Set for release Friday, April 26 on Relapse Records, New Heaven is a compelling testament to perseverance, top to bottom. Its thicket of ever-dense layers of doom, death, and black metal occasionally let bits of light slip in, fleeting reminders to keep going amid the tumult. The record marks a sharp turn for Inter Arma, showcasing some of the most extreme and angular songwriting the band has ever laid bare. Known for their cinematic take on sludgy, extremely cavernous and borderline psychedelic Metal, the Richmond band broadens their dynamics by seesawing between piledriving momentum and swirling oblivion. New Heaven crushes and conquers, and illustrates what Inter Arma can truly be.
Though New Heaven is indeed another triumph for the band, it is not a triumphant album, meant to offer some glib or naïve assurance that everything will be fine.
They call it the ‘Inter Arma Curse’: for nearly two decades, the band has emerged as one of the most inspired and fearless acts in or around American metal. They’ve also endured an endless parade of complications, hurdles, and slights: visa problems in Russia, stolen passports in Europe, unexpected member turmoil in their ranks, accidents and near death experiences, and a pervasive paradoxical sense that they have either been too metal or not metal enough. It’s been forever Sisyphean, except that Inter Arma has sporadically crested the hill to make a series of visionary albums.
As New Heaven started to take shape, the curse roared to life. Worldwide pandemic that squashed tours and writing sessions aside, Inter Arma churned through four bassists before finding salvation in Joel Moore, a guitar-and-engineering whiz who had never before played bass in a band.

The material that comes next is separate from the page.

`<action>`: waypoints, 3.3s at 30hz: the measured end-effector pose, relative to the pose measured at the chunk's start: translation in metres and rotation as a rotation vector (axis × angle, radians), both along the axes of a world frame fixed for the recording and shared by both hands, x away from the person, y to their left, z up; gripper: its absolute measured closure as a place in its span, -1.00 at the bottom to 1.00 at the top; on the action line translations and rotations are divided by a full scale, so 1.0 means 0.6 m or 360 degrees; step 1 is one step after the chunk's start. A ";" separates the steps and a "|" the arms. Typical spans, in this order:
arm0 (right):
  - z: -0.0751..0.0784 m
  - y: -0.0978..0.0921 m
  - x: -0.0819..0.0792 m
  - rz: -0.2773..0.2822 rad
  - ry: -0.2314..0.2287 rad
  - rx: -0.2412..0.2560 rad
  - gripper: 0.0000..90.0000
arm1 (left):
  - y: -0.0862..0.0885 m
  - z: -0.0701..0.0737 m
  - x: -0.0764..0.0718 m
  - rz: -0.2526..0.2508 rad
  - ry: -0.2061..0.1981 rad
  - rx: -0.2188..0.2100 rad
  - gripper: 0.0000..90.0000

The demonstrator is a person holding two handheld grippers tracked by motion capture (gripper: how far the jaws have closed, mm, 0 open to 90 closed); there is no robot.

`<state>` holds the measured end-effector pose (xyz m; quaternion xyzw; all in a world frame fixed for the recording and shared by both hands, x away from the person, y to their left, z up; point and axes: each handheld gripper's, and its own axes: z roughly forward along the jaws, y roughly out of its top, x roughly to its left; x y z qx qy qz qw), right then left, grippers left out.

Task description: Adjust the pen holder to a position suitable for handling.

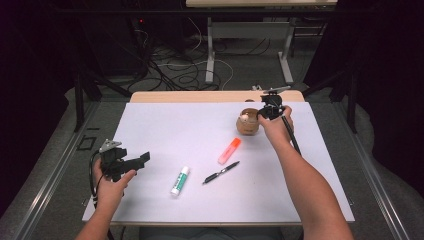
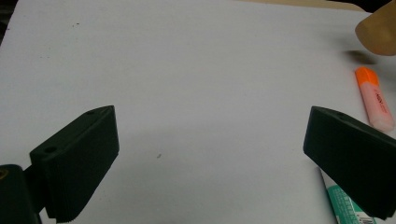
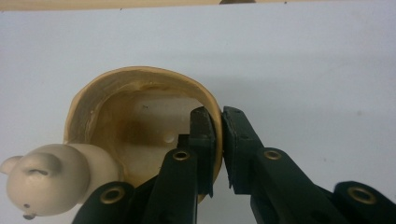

With the addition of Moore, drummer T.J. Childers admits that New Heaven features some of the kind of music Inter Arma could have never executed. Listen for the uncanny keyboards wedged between Paparo and the band, for the ways Steven Russell and Trey Dalton coil and collide with Moore, for Childers’ way of slipping some Southern soul into what borders on truly brutal prog. Paparo’s keen and empathetic lyrics explore arduous facets of the human experience, from innocent victims of war, to addiction, and social apathy. New Heaven is a record about enduring brambles and curses and lasting long enough to make something profound, honest, and even affirming about it all every now and again…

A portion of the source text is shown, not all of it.